- Leader: Mickela Panday
- Founder: Mickela Panday
- Founded: 25 May 2019
- Split from: United National Congress
- Ideology: Left-wing nationalism Economic nationalism Anti-colonialism Environmentalism
- Political position: Centre-left to left-wing
- Colors: Red-white-black
- House of Representatives: 0 / 41
- Regional municipalities: 0 / 137
- Regional corporations: 0 / 14
- Tobago House of Assembly: 0 / 12

Election symbol
- Heart

Website
- https://thepatrioticfront.com/

= Patriotic Front (Trinidad and Tobago) =

Political party in Trinidad and Tobago

The Patriotic Front (PF, colloquially known as "The Patriots") is a political party in Trinidad and Tobago. The party was founded on May 25, 2019 by former UNC member of parliament Mickela Panday, daughter of Basdeo Panday, to contest the 2020 Trinidad and Tobago general election. The Patriots currently do not hold any seats in the House of Representatives, Regional municipalities, Regional corporations or in the Tobago House of Assembly.

== History ==

=== Founding ===
The Patriotic Front was founded on 25 May 2019 by Mickela Panday, splitting from the larger United National Congress after her departure from the party. After a gathering of family and supporters on 20 May 2018, Panday was given the go-ahead to form a new party. The date of the launch also coincided with the 86th birthday of her father, Basdeo Panday.

At that point in time, the junior Panday had not yet announced plans to form any manner of coalition, but said she was open to dialogue with those willing. The design of the logo was done by the former Minister of Housing and Settlements from the UNC, John Humphrey.

Initially, the Patriotic Front planned to contest the 2020 Trinidad and Tobago general election, with Basdeo Panday as campaign manager, but withdrew their initiative due to insufficient time for preparation.

=== 2025 Trinidad and Tobago General Election ===
The Patriotic Front was set to contest all 41 constituencies in the upcoming 2025 general election, with Panday reaffirming her commitment to giving voters an alternative to the two dominant political parties. Panday herself was set to contest the seat of Couva North, which her father had previously represented. However, the PF had only been able to contest 37 seats, claiming that there was targeted harassment by 'high-ranking members of the Government and the Opposition," towards four of their prospective candidates, forcing them to withdraw prior to Nomination Day.

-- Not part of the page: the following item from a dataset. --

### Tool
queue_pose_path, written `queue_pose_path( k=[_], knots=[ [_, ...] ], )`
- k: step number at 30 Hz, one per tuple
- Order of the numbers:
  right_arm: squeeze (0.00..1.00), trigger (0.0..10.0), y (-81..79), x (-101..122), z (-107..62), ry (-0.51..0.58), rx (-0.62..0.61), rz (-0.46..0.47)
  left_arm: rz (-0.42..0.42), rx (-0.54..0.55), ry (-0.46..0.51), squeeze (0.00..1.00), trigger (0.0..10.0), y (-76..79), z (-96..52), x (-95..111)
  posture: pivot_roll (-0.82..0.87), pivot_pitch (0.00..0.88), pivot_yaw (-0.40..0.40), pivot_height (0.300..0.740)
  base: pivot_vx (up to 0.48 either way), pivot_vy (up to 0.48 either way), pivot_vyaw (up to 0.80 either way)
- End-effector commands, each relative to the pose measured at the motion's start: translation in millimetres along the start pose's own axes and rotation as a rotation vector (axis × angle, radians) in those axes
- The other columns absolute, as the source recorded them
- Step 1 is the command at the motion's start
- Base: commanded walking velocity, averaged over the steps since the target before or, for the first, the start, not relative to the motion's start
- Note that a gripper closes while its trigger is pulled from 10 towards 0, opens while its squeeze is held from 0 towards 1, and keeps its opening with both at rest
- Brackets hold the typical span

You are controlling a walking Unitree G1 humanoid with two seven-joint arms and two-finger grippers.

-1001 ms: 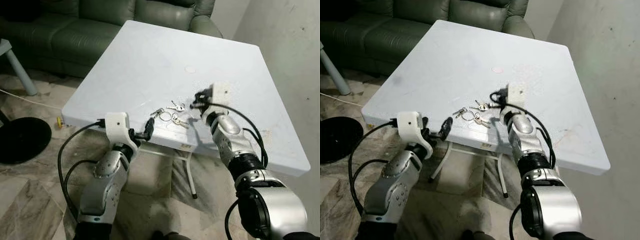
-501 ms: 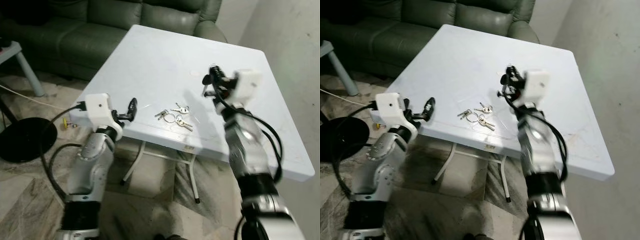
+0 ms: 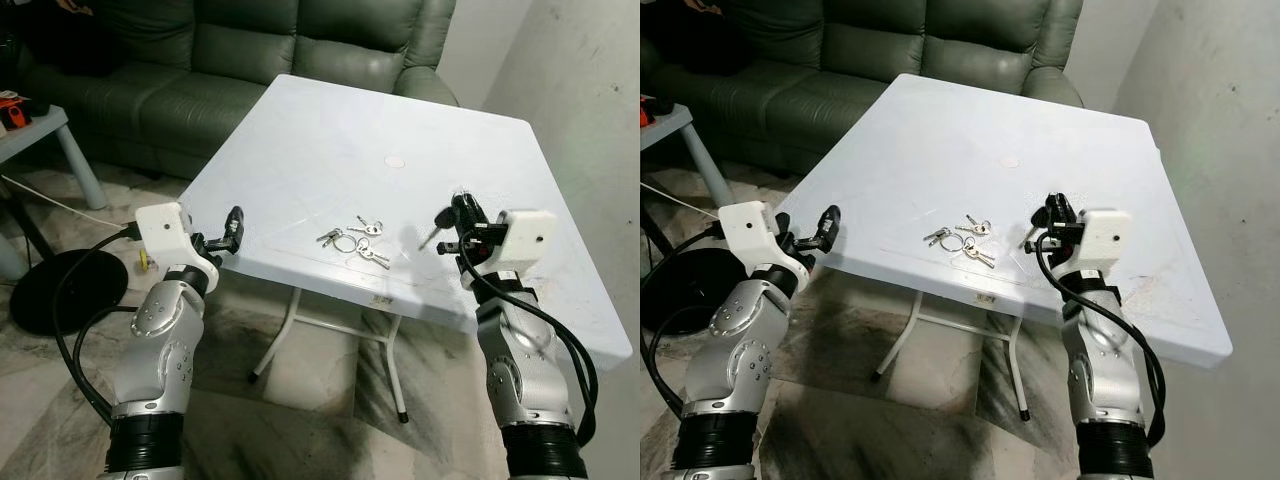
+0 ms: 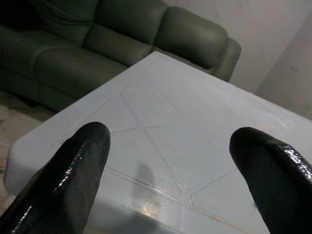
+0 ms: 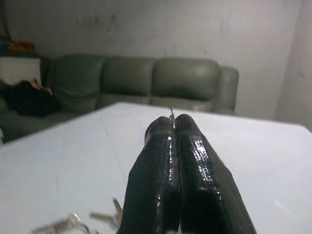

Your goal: Hang keys on a hook

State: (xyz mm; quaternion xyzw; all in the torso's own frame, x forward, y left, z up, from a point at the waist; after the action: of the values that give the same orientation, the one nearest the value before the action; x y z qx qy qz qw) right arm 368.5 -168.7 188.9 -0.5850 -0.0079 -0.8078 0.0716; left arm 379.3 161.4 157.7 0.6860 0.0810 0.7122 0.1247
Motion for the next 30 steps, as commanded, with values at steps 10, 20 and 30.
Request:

Despite this, the remaining 37 candidates had gone on to contest seats in the election to varying degrees of success, and the Patriotic Front wholly had amassed 21,010 votes, becoming the largest party by number of votes to not have a seat in Parliament.

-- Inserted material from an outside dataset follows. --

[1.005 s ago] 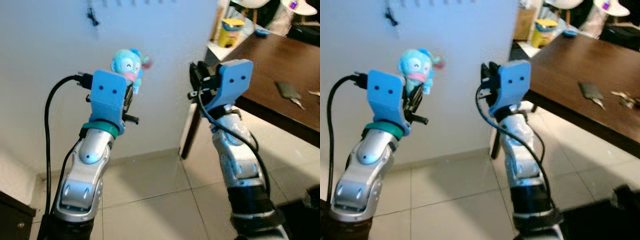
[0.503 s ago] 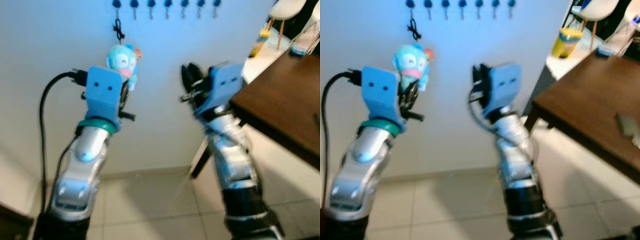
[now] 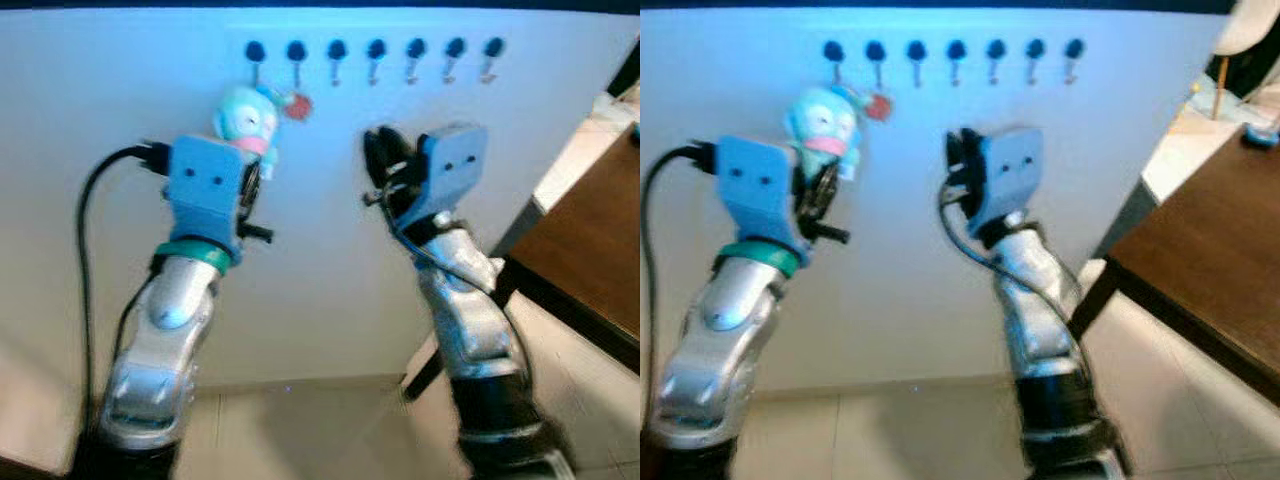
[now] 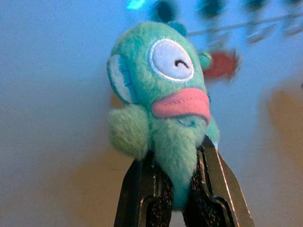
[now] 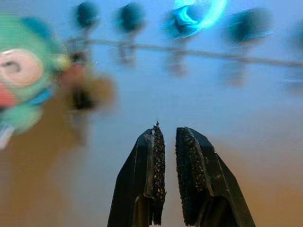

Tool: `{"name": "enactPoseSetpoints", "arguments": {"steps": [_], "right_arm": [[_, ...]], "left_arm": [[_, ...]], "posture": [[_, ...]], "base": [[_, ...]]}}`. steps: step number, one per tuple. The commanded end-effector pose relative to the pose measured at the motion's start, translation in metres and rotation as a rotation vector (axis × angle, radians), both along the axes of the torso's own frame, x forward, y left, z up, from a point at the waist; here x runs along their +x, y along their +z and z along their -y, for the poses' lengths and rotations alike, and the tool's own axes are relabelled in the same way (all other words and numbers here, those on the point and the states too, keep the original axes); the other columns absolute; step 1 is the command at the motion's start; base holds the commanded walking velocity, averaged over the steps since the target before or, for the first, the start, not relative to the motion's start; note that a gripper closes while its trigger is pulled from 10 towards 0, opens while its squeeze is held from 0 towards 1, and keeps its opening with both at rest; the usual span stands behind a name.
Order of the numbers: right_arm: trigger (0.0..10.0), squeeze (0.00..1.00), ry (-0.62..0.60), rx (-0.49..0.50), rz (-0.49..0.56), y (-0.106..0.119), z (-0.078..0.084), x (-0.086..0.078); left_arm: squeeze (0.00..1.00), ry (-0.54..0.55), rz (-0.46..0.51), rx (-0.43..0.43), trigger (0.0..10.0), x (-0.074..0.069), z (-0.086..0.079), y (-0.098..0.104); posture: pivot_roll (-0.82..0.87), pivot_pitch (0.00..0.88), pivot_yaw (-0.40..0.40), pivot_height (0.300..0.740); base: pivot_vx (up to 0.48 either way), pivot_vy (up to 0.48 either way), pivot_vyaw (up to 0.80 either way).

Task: Hang keys on a hook

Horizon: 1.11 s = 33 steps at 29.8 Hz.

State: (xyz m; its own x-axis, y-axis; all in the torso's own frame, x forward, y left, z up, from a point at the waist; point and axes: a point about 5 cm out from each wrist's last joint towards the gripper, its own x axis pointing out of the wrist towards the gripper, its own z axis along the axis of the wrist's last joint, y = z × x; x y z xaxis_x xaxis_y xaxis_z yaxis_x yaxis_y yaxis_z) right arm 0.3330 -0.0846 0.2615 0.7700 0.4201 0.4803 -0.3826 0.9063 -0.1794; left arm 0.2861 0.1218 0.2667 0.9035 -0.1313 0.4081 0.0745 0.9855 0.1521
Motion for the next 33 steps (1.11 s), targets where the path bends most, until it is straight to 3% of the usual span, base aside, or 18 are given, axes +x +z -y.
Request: {"name": "enactPoseSetpoints", "arguments": {"steps": [1, 2, 6, 16, 24, 28, 33], "right_arm": [[10.0, 0.00, 0.027, -0.016, -0.009, -0.004, 0.003, -0.003], [10.0, 0.00, 0.078, -0.051, -0.014, -0.009, 0.002, -0.009], [10.0, 0.00, 0.071, -0.073, -0.036, -0.017, 0.010, -0.011], [10.0, 0.00, 0.032, -0.093, -0.059, -0.025, 0.019, -0.010], [10.0, 0.00, 0.029, -0.097, -0.055, -0.024, 0.019, -0.008], [10.0, 0.00, 0.043, -0.100, -0.054, -0.023, 0.016, -0.007], [10.0, 0.00, 0.049, -0.096, -0.056, -0.024, 0.013, -0.008]], "left_arm": [[0.00, -0.077, 0.032, -0.031, 10.0, -0.009, 0.003, 0.005], [0.00, -0.217, 0.043, -0.100, 10.0, -0.020, 0.006, 0.013], [0.00, -0.317, 0.062, -0.070, 10.0, -0.033, 0.010, 0.020], [0.00, -0.431, 0.089, 0.014, 10.0, -0.048, 0.020, 0.023], [0.00, -0.446, 0.079, 0.025, 10.0, -0.043, 0.025, 0.022], [0.00, -0.486, 0.029, 0.037, 10.0, -0.036, 0.035, 0.017], [0.00, -0.456, 0.005, 0.036, 10.0, -0.025, 0.039, 0.016]], "posture": [[-0.04, 0.038, 0.076, 0.740], [-0.03, 0.040, 0.074, 0.740], [-0.03, 0.049, 0.072, 0.740], [-0.04, 0.055, 0.070, 0.740], [-0.04, 0.060, 0.070, 0.740], [-0.03, 0.066, 0.069, 0.740], [-0.03, 0.073, 0.074, 0.740]], "base": [[0.000, 0.000, 0.00], [0.000, 0.000, 0.00], [0.000, 0.000, 0.00], [0.000, 0.000, 0.00], [0.000, 0.000, 0.00], [0.000, 0.000, 0.00], [0.000, 0.000, 0.00]]}}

The candidates for 2025 were as follows:

- Aranguez St. Joseph – Anthony Dolland
- Arima – Jemima Lezama
- Arouca/Lopinot – Kenny Lee
- Barataria/San Juan – Steffon Boodooram
- Caroni Central – Andrew Hosein
- Caroni East – Danielle Grell
- Chaguanas East – Afifah Mohammed
- Chaguanas West – Marsha George
- Claxton Bay – Thelston Jagoo
- Couva North – Mickela Panday
- Couva South – Imran Gokool
- Cumuto Manzanilla – Valene Teelucksingh
- Diego Martin North East – Chelsie Cedeno
- Fyzabad – Dr. Naomi Gopeesingh
- La Brea – Carla Garcia
- La Horquetta/Talparo – Dr. Rekeisha Francois
- Laventille East/Morvant – Christopher Alexander
- Laventille West – Nathaniel Thomas
- Malabar/Mausica – Anita Hankey
- Mayaro – Brittney Williams
- Moruga/Tableland – Trivet Phillip
- Naparima – Fariyal Mohammed
- Oropouche East – Danny Jadoonanan
- Oropouche West – Alisha Mohammed
- Port of Spain South – Dr. Winzy Adams
- Princes Town – Sacha Mangaroo
- San Fernando East – Kenrick Serrette
- San Fernando West – Nnika Ramnanan
- Siparia – Judy Sookdeo
- St. Ann's East – Kerron Brathwaite
- St. Augustine – Daniel Maharaj
- Tabaquite – Amzad Mohammed
- Tobago East – Aretha Clarke
- Tobago West – Wade Caruth
- Toco/Sangre Grande – Elizabeth Wharton
- Trincity/Maloney – Jamal Hunte

- Tunapuna – Aleksei Henry

== Criticism and Responses ==
On April 6, 2025, the Centre of Excellence in Macoya, Leader of the Opposition at the time, Kamla Persad-Bissessar, claimed to have 'purged the politics of caste, class, nepotism, family connections, segregation, discrimination and dynasty from the UNC' as well as claiming to have 'transformed the party from a one-man show and a hereditary aristocracy into a meritocracy,' sparking the idea that these were criticisms levied at the dominance Basdeo Panday and his family had held over the party. Individual critics also claimed that the newly formed Patriotic Front was being funded by the People's National Movement as a way to split votes in the 2025 general election.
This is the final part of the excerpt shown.